* Task objective *
Return all of the material that follows, keeping each line exactly as it is.

=== Begin Enclosure ===

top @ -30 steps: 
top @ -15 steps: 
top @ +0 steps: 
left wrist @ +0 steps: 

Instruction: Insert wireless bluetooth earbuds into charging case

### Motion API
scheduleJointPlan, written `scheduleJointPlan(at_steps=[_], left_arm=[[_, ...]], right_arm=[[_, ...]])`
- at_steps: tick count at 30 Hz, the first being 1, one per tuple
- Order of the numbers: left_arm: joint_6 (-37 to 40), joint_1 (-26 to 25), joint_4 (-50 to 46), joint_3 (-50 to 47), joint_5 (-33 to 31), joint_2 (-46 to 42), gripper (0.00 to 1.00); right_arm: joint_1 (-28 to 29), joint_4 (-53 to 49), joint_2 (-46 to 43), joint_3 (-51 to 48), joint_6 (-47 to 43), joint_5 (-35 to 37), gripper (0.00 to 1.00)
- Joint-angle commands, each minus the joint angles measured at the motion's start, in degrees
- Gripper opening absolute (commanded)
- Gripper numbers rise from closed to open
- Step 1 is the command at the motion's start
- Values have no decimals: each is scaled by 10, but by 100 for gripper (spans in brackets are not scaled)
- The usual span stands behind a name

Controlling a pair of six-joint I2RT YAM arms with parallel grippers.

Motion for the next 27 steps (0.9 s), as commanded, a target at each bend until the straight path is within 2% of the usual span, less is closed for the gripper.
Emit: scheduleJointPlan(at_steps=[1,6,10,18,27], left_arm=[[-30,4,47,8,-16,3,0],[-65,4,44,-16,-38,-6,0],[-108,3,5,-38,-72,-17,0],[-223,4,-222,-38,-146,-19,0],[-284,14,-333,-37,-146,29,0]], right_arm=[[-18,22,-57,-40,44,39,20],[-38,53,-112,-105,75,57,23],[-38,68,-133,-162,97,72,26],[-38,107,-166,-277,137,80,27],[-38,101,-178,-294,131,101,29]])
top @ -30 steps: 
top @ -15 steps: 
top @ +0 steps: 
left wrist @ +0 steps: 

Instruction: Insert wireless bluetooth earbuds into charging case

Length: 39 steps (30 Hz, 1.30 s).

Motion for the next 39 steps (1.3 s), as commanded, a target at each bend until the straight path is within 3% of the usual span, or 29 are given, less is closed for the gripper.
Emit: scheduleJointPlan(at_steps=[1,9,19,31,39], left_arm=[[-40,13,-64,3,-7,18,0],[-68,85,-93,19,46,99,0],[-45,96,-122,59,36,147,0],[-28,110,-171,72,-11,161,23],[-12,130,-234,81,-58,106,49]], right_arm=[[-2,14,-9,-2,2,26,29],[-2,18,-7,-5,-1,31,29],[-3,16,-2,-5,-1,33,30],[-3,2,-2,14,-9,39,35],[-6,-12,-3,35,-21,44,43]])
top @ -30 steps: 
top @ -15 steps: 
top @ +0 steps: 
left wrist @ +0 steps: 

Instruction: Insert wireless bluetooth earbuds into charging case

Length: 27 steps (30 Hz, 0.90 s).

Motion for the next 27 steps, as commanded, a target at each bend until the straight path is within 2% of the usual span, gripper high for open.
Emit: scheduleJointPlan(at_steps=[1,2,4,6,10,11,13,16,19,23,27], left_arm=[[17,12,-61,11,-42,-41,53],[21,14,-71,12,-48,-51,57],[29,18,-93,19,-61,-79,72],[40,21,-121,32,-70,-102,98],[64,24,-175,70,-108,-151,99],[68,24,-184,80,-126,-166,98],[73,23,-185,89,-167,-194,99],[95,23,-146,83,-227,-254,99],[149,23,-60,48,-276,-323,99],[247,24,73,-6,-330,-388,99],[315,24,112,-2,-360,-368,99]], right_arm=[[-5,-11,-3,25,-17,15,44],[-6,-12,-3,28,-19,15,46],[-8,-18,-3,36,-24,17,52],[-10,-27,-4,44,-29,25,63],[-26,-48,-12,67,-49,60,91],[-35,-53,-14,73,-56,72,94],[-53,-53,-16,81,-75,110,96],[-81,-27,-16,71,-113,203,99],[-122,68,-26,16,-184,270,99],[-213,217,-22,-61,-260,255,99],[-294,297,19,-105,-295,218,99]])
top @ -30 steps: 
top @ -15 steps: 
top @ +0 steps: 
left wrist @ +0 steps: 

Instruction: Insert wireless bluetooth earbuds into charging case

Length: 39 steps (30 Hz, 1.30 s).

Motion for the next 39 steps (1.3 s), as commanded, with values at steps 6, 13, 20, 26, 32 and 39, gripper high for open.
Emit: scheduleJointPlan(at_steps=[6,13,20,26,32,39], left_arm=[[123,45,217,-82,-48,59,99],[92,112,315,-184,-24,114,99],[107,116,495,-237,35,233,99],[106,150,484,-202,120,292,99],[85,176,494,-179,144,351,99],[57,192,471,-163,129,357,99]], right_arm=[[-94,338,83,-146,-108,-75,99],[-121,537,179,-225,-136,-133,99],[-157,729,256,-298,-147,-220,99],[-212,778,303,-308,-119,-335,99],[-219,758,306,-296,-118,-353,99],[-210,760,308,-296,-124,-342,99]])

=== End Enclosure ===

* Completed exercise *
top @ -30 steps: 
top @ -15 steps: 
top @ +0 steps: 
left wrist @ +0 steps: 

Instruction: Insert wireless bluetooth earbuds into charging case

### Motion API
scheduleJointPlan, written `scheduleJointPlan(at_steps=[_], left_arm=[[_, ...]], right_arm=[[_, ...]])`
- at_steps: tick count at 30 Hz, the first being 1, one per tuple
- Order of the numbers: left_arm: joint_6 (-37 to 40), joint_1 (-26 to 25), joint_4 (-50 to 46), joint_3 (-50 to 47), joint_5 (-33 to 31), joint_2 (-46 to 42), gripper (0.00 to 1.00); right_arm: joint_1 (-28 to 29), joint_4 (-53 to 49), joint_2 (-46 to 43), joint_3 (-51 to 48), joint_6 (-47 to 43), joint_5 (-35 to 37), gripper (0.00 to 1.00)
- Joint-angle commands, each minus the joint angles measured at the motion's start, in degrees
- Gripper opening absolute (commanded)
- Gripper numbers rise from closed to open
- Step 1 is the command at the motion's start
- Values have no decimals: each is scaled by 10, but by 100 for gripper (spans in brackets are not scaled)
- The usual span stands behind a name

Controlling a pair of six-joint I2RT YAM arms with parallel grippers.

Motion for the next 27 steps (0.9 s), as commanded, a target at each bend until the straight path is within 2% of the usual span, less is closed for the gripper.
Emit: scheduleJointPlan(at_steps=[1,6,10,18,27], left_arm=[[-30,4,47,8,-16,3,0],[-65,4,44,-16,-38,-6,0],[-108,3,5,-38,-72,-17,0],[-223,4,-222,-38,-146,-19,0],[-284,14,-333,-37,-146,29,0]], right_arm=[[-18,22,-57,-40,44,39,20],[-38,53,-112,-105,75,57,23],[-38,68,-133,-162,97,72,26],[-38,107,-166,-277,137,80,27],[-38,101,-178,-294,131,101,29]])
top @ -30 steps: 
top @ -15 steps: 
top @ +0 steps: 
left wrist @ +0 steps: 

Instruction: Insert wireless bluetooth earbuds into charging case

Length: 39 steps (30 Hz, 1.30 s).

Motion for the next 39 steps (1.3 s), as commanded, a target at each bend until the straight path is within 3% of the usual span, or 29 are given, less is closed for the gripper.
Emit: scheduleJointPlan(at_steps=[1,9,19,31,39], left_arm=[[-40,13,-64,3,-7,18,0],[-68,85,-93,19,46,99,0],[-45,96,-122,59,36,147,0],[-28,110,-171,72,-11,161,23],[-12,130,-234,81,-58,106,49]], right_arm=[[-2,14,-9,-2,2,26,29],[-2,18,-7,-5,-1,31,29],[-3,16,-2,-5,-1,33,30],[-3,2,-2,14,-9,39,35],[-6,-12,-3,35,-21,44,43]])
top @ -30 steps: 
top @ -15 steps: 
top @ +0 steps: 
left wrist @ +0 steps: 

Instruction: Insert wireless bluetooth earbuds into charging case

Length: 27 steps (30 Hz, 0.90 s).

Motion for the next 27 steps, as commanded, a target at each bend until the straight path is within 2% of the usual span, gripper high for open.
Emit: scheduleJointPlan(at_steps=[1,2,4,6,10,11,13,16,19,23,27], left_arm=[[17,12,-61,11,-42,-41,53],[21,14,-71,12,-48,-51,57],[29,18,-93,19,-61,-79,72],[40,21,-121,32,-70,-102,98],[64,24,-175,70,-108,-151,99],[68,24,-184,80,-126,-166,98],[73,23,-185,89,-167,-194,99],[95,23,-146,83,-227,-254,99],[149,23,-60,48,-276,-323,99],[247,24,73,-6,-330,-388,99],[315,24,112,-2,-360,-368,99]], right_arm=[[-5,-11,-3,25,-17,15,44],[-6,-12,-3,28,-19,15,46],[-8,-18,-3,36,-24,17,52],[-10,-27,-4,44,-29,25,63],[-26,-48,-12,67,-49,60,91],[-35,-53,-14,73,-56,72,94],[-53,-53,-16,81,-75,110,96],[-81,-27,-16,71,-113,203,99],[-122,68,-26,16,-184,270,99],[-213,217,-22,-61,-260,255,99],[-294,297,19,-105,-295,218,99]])
top @ -30 steps: 
top @ -15 steps: 
top @ +0 steps: 
left wrist @ +0 steps: 

Instruction: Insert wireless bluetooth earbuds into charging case

Length: 39 steps (30 Hz, 1.30 s).

Motion for the next 39 steps (1.3 s), as commanded, with values at steps 6, 13, 20, 26, 32 and 39, gripper high for open.
Emit: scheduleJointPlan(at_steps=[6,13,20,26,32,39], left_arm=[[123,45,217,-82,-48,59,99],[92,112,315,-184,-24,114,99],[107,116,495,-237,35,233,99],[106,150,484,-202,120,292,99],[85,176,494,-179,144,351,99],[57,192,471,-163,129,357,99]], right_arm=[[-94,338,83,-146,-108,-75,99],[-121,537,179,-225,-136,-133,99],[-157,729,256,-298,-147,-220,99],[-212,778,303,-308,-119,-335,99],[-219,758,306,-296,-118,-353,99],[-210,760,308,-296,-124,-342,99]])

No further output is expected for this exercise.